The MuSK-BMP pathway represents an attractive therapeutic target to combat muscle wasting and promote regeneration. Muscle size and function are compromised in settings including muscular dystrophies, cancer cachexia, disuse atrophy, age-related sarcopenia, and GLP-1 agonist use (Bikou et al., 2024; Chamberlain and Olwin, 2010; Ham et al., 2022; Shavlakadze et al., 2019). Muscle growth is limited by myonuclear complement(Cramer et al., 2020). SCs are present in these situations and represent a potential source of new myonuclei. However, the SCs in disease and aging are often in deep quiescence due to degradation of the niche and the accumulation of negative signals countering activation(Brunet et al., 2023; Cosgrove et al., 2014; Kimmel et al., 2020; Liu et al., 2017). Notably, MuSK levels are increased in mouse models of denervation and Myasthenia Gravis as well as in aging humans, suggesting that full length MuSK may generate one such negative signal(Bowen et al., 1998; Lehallier et al., 2019; Mori et al., 2023). Targeting this pathway could also promote longevity and healthy aging. Reducing MuSK-BMP signaling to promote SC activation is an attractive, highly specific target given the restricted tissue distribution of MuSK(Tabula Muris Consortium et al., 2018), combined with the precise modulation of the Ig3 domain as demonstrated genetically in this report. Pharmacological targeting could be achieved, for example, by splice-modulating antisense oligonucleotides or antibodies directed against the MuSK Ig3 domain. The normal life span of mice with germ line expression of ΔIg3-MuSK suggests a favorable safety profile for such therapeutic interventions.
Materials and methods
Mice
Mice were bred and housed at the Brown University Animal Care Facility (ACF). Animals were group-housed in cages of up to five animals. All procedures were approved by the Institutional Animal Care and Use Committee (IACUC) at Brown University and done in accordance with institutional guidelines for animal care.

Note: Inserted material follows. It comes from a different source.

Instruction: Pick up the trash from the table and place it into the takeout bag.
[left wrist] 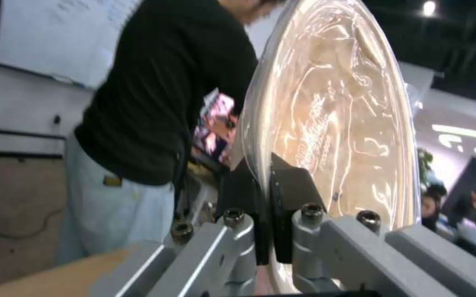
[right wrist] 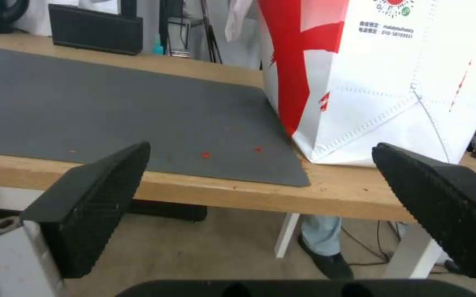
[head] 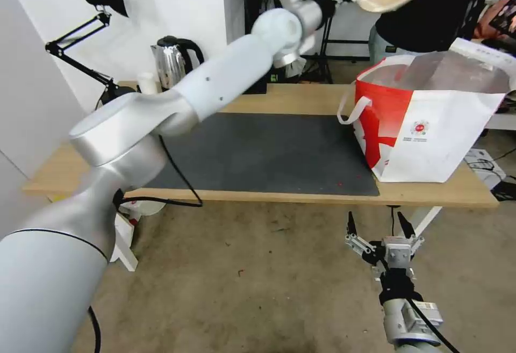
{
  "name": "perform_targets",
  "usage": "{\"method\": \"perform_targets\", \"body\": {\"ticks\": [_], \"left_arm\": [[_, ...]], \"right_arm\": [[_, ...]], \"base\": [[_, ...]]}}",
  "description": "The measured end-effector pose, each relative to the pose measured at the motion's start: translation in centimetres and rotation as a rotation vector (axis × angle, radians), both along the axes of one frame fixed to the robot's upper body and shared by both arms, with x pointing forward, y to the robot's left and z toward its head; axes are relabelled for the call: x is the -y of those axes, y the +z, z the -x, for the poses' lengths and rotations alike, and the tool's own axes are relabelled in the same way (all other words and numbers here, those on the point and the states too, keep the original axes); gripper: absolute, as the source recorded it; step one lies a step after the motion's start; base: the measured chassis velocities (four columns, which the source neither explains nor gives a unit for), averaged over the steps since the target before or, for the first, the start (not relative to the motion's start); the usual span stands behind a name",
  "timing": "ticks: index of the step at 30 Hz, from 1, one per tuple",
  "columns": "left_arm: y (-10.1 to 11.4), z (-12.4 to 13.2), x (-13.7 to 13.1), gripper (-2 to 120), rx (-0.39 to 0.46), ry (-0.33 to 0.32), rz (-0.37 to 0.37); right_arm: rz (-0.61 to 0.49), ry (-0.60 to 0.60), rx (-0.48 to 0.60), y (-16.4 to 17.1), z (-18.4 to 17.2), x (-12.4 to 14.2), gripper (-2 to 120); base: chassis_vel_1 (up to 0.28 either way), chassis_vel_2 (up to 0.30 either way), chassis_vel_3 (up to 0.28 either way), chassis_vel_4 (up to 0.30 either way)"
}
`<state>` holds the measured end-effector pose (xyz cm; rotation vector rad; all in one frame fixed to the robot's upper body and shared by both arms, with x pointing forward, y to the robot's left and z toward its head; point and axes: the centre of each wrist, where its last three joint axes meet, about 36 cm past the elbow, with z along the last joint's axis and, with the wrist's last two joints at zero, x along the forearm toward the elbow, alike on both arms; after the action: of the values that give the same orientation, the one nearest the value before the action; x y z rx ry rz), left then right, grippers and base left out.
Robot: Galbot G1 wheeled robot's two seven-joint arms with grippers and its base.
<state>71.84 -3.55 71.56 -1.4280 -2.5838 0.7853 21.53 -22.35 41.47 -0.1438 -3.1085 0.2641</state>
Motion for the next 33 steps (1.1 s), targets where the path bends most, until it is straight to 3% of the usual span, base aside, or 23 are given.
{"method": "perform_targets", "body": {"ticks": [8, 21, 33], "left_arm": [[-3.2, 0.5, 1.5, 1, -0.003, -0.09, -0.095], [-6.8, 0.6, 1.5, 1, -0.016, -0.204, -0.13], [-7.6, -0.4, 0.3, 1, -0.017, -0.193, -0.169]], "right_arm": [[0.0, 0.0, 0.0, 0.0, 0.0, 0.0, 100], [0.0, 0.0, 0.0, 0.0, 0.0, 0.0, 100], [0.0, 0.0, 0.0, 0.0, 0.0, 0.0, 100]], "base": [[0.0, 0.0, 0.0, 0.0], [0.0, 0.0, 0.0, 0.0], [0.0, 0.0, 0.0, 0.0]]}}
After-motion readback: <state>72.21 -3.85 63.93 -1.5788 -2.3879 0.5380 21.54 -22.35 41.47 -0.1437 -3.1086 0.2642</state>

Germ line MuSKΔIg3/ΔIg3 mice, referred to throughout this paper as ‘ΔIg3-MuSK’ mice, were generated by Crispr-mediated removal of exons 6 and 7 of MuSK, which encode the Ig3 domain and were on the C57Bl/6 background. Details of the production and characterization of this model have been reported(Jaime et al., 2024).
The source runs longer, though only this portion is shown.